The BBQ Meatloaf and Bavarian Cream Puff Diet

By Alan WilliamsonAlan Williamson

 

            It sounds bizarre, I know. In fact, it makes no sense at all. A classic example of mystical new age mumbo jumbo. The stuff of Internet exaggeration and word of mouth gone wild. Surely there’s not a single shred of truth to it.

Well . . . that’s what I thought, too. But the thing is, The BBQ Meatloaf and Bavarian Cream Puff Diet has changed my life. And it can change your life, too. Let me explain.

Seven months ago my world was in a shambles.
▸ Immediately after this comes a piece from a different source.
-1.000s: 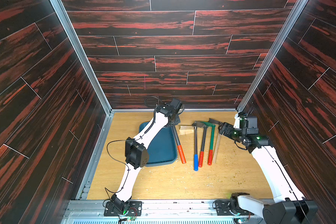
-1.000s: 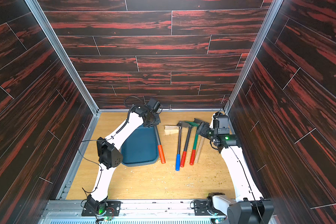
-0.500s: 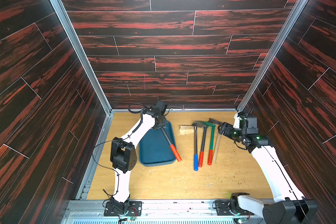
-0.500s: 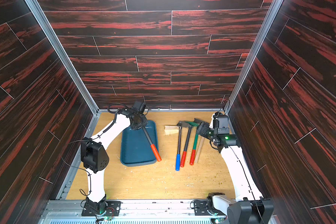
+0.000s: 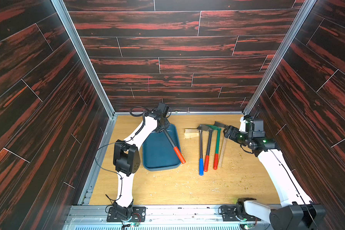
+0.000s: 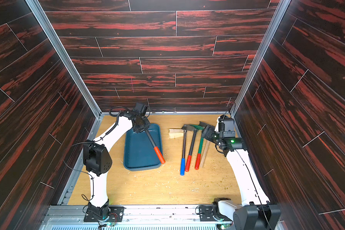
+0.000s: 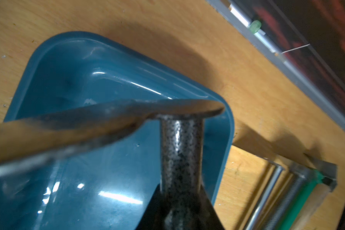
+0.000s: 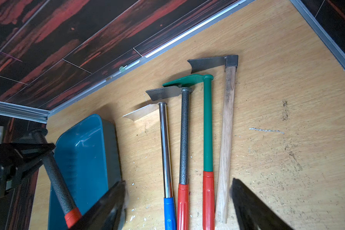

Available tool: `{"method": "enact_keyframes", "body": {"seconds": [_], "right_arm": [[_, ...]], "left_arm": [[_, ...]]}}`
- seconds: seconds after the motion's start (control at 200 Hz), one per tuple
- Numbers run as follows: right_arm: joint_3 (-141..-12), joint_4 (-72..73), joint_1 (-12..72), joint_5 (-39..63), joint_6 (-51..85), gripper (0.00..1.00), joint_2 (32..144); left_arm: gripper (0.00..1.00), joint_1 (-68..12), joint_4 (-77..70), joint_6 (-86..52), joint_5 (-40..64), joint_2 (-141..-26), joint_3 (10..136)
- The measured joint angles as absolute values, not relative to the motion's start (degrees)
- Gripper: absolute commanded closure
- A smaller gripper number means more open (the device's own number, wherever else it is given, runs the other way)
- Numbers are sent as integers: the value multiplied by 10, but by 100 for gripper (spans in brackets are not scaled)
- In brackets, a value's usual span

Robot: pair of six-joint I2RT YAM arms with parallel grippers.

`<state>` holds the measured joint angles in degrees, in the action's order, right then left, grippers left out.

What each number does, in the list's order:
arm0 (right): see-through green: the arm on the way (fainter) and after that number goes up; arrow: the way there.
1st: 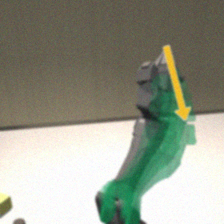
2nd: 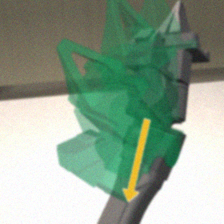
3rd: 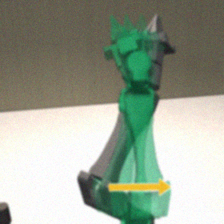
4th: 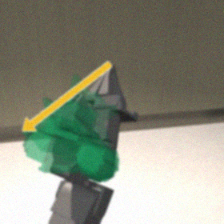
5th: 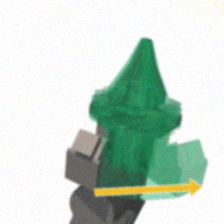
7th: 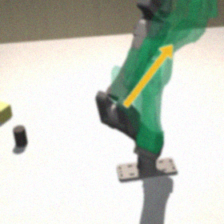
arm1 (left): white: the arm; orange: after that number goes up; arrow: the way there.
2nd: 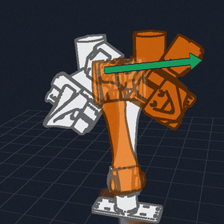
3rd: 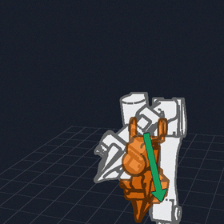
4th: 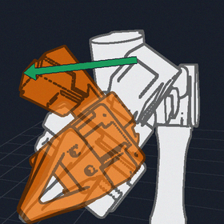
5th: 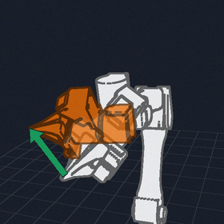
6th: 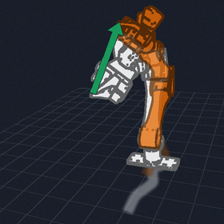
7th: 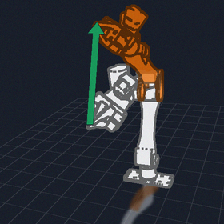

I woke up one morning, looked in the mirror, and what I saw filled me with shame and hopelessness. That bright young man who once burned with such passion and promise had been replaced by a middle-aged zombie with a gut big enough to house Reese Witherspoon.

It would be a long road back, but I was convinced that my path to redemption had to begin with reclaiming my body. I started with the well-known diets that had produced big headlines and small waistlines. I tried them all – Atkins, The Zone, Jenny Craig, The South Beach Diet. In every case, my results were less then dramatic. So I kept searching, venturing deeper and deeper into more obscure dietary terrain.

I tried the Henry Winkler Grilled Cheese and Tomato Diet, but the melted cheese didn’t melt away the pounds. I tried Connie Chung’s “Fish Kabob Your Way to a Fabulous Body,” but couldn’t keep up the kabobing.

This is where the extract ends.